§ **INSTRUCTIONS FOR THE TASK**: Start with the line that holds "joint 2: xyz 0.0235". Please copy it and each remaining line below exactly, leaving pictures out.
DATA TO USE below:
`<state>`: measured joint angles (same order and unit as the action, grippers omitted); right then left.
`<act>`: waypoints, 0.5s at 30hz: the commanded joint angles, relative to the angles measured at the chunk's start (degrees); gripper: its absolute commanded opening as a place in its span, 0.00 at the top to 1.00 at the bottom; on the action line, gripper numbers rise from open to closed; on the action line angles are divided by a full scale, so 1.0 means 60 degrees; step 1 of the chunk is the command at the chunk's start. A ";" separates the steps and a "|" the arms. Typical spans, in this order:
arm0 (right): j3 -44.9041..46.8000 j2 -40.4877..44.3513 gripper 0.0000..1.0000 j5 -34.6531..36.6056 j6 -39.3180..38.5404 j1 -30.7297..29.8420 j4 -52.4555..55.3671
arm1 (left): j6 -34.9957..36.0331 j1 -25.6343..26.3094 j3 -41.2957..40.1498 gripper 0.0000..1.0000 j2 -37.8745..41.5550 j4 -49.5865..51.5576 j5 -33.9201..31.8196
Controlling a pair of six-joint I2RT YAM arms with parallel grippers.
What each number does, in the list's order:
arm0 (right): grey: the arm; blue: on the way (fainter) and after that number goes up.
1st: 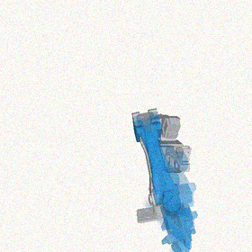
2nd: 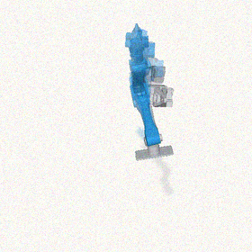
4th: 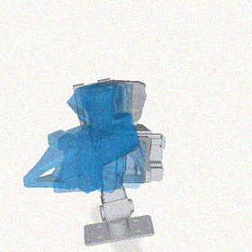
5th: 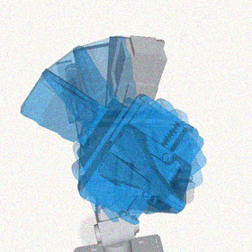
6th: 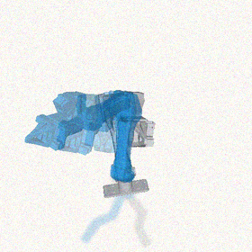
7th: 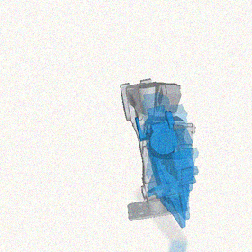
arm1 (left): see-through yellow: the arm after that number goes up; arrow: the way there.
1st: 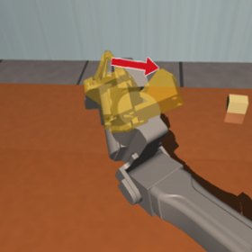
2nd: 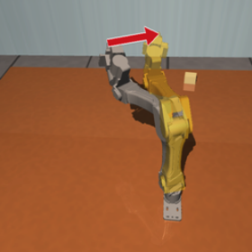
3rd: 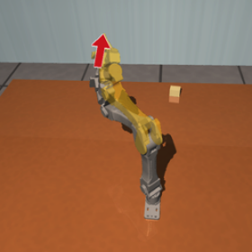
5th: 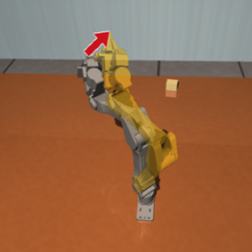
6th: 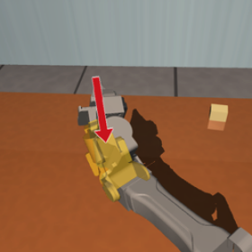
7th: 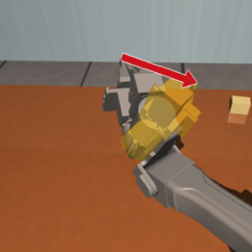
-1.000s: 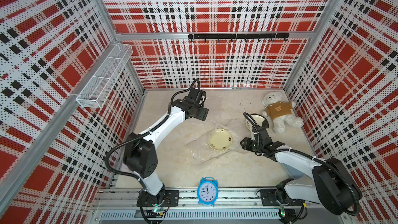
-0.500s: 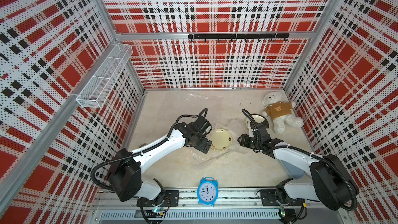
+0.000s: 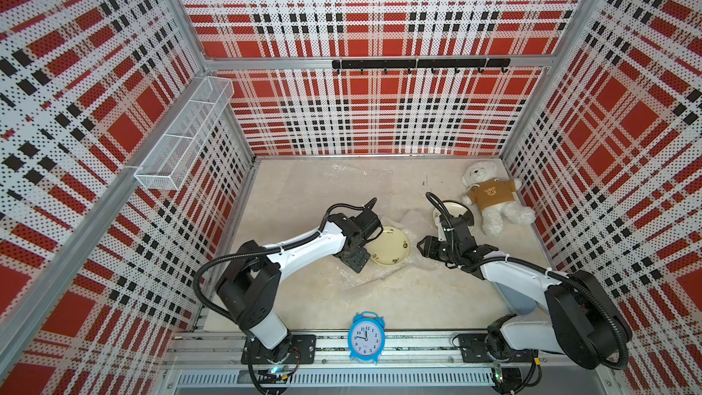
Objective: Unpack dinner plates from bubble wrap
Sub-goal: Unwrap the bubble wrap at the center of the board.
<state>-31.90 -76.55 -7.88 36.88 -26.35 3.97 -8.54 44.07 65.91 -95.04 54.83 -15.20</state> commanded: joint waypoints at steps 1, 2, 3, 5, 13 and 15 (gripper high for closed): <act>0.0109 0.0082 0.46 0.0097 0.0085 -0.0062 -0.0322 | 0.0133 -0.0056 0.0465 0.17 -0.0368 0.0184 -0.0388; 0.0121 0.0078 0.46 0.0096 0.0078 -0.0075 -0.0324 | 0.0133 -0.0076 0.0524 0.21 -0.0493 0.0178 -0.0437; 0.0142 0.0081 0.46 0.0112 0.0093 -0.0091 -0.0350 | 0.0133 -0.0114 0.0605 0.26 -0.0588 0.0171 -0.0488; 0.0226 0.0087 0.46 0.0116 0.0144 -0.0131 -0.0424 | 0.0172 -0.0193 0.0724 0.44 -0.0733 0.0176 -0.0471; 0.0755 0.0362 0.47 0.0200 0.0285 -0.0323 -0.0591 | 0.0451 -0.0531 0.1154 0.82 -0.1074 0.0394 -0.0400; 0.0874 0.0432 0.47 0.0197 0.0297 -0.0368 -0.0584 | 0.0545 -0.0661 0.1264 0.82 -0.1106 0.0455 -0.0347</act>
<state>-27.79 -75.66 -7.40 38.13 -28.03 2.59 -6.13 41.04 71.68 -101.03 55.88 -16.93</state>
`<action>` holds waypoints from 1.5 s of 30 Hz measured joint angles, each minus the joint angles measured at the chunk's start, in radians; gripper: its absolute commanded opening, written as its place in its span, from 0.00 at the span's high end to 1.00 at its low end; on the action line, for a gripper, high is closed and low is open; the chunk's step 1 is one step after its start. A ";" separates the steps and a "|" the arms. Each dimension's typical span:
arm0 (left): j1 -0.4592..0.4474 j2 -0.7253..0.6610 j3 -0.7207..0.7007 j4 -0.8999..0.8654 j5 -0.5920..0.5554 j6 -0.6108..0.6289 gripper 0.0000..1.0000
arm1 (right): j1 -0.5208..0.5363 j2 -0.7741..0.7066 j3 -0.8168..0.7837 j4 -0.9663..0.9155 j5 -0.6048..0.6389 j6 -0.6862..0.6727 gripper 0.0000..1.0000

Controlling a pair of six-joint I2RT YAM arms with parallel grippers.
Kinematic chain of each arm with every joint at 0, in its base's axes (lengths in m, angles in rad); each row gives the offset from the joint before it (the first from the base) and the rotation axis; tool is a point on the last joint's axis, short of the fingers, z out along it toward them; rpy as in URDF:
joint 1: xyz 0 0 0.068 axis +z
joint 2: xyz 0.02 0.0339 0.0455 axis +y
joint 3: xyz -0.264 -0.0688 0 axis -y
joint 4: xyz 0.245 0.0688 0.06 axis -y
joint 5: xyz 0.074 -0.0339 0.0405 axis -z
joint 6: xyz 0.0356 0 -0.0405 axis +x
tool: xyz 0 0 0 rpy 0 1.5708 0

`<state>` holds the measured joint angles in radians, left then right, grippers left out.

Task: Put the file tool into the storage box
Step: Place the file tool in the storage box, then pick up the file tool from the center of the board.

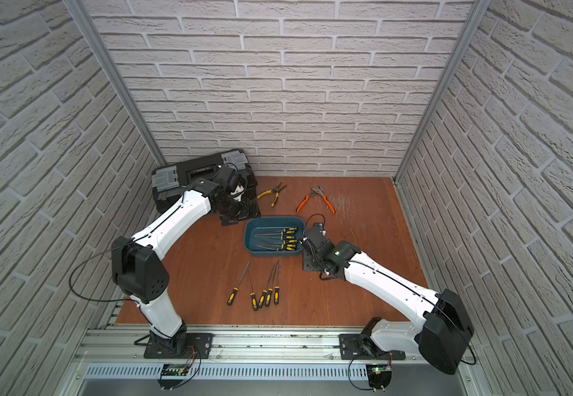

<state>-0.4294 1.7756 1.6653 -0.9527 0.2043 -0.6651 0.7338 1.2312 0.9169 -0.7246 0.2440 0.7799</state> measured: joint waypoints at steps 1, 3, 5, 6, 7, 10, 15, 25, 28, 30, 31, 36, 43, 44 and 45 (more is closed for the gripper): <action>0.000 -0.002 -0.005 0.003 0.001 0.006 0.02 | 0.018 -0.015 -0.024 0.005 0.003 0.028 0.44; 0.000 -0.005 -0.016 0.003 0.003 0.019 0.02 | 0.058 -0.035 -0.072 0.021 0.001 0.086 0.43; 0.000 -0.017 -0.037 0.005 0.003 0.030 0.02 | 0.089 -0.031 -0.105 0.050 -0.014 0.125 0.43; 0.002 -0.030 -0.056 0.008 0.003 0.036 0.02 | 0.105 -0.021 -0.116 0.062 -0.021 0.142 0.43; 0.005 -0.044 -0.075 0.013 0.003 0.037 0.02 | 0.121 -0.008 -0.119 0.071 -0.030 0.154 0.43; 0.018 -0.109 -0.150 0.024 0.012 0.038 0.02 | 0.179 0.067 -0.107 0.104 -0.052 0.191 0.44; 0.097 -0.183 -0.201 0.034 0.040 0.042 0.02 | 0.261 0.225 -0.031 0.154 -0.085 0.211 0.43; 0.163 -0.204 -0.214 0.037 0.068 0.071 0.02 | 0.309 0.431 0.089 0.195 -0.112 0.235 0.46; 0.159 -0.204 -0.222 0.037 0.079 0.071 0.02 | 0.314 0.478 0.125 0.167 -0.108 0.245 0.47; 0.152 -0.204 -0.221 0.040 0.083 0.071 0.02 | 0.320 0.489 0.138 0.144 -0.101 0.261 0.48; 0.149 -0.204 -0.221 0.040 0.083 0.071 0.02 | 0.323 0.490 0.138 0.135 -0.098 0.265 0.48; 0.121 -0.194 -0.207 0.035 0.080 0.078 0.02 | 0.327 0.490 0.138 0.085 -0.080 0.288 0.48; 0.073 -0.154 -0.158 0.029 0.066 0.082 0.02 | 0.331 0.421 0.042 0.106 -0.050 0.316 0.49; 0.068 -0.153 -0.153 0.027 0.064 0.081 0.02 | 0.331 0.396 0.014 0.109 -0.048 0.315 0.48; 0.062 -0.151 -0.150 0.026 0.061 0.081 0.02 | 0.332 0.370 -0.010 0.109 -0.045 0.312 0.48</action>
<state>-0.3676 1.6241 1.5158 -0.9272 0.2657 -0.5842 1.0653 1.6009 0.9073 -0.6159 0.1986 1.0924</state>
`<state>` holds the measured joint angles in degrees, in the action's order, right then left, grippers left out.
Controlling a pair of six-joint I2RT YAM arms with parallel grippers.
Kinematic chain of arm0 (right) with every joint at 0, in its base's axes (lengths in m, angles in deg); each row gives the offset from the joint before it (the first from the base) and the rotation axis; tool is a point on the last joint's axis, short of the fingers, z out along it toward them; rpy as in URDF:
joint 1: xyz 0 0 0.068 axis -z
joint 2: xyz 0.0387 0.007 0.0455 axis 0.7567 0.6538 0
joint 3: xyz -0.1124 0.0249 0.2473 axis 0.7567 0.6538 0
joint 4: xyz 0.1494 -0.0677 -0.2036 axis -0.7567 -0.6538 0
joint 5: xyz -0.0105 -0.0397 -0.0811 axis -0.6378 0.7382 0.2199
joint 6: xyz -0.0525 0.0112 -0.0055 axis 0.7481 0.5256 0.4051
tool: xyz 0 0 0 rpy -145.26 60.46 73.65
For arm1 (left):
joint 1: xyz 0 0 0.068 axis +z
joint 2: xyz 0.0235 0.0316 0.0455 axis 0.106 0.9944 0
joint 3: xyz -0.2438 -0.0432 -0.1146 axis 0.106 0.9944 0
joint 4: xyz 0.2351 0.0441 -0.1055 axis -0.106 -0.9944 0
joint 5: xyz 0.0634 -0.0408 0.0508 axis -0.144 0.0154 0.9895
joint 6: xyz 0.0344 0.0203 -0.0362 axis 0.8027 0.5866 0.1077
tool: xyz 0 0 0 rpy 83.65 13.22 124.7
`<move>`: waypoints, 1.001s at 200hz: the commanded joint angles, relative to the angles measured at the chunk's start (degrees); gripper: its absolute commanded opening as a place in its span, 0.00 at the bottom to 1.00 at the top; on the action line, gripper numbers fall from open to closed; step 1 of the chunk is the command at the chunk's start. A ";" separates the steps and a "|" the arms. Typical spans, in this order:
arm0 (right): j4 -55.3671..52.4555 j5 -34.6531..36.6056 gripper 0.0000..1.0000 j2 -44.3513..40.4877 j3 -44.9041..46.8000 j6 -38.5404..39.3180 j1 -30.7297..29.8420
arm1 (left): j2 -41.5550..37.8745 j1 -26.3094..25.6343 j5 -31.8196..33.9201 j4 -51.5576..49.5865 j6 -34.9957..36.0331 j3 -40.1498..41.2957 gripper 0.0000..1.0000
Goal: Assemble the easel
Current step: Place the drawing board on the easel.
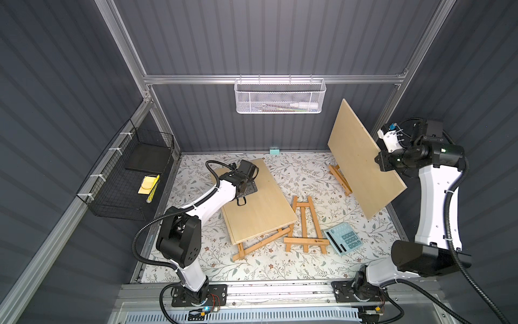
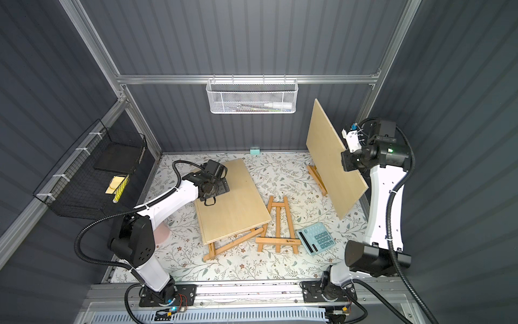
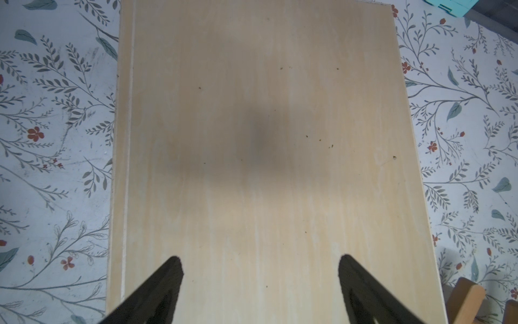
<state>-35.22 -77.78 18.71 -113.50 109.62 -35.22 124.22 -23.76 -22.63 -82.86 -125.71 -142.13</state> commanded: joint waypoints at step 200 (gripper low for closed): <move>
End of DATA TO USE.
§ **SOLUTION BELOW**:
joint 2: xyz 0.0235 0.0316 0.0455 axis 0.106 0.9944 0
joint 3: xyz -0.2438 -0.0432 -0.1146 axis 0.106 0.9944 0
joint 4: xyz 0.2351 0.0441 -0.1055 axis -0.106 -0.9944 0
joint 5: xyz 0.0634 -0.0408 0.0508 axis -0.144 0.0154 0.9895
joint 6: xyz 0.0344 0.0203 -0.0362 axis 0.8027 0.5866 0.1077
tool: xyz 0 0 0 rpy 83.65 13.22 124.7
`<move>`: waypoints, 1.001s at 200hz: the commanded joint angles, relative to the angles measured at the chunk's start (degrees); gripper: its absolute commanded opening as a place in its span, 0.00 at the bottom to 1.00 at the top; on the action line, gripper numbers fall from open to closed; step 1 of the chunk is the command at the chunk's start. A ";" separates the steps and a "|" the arms. Typical spans, in this order:
arm0 (right): j4 -55.3671..52.4555 j5 -34.6531..36.6056 gripper 0.0000..1.0000 j2 -44.3513..40.4877 j3 -44.9041..46.8000 j6 -38.5404..39.3180 j1 -30.7297..29.8420
arm1 (left): j2 -41.5550..37.8745 j1 -26.3094..25.6343 j5 -31.8196..33.9201 j4 -51.5576..49.5865 j6 -34.9957..36.0331 j3 -40.1498..41.2957 gripper 0.0000..1.0000
Goal: Assemble the easel
Current step: Place the drawing board on the easel.
<state>-35.22 -77.78 18.71 -113.50 109.62 -35.22 124.22 -23.76 -22.63 -82.86 -125.71 -142.13</state> commanded: joint waypoints at step 200 (gripper low for closed): <move>

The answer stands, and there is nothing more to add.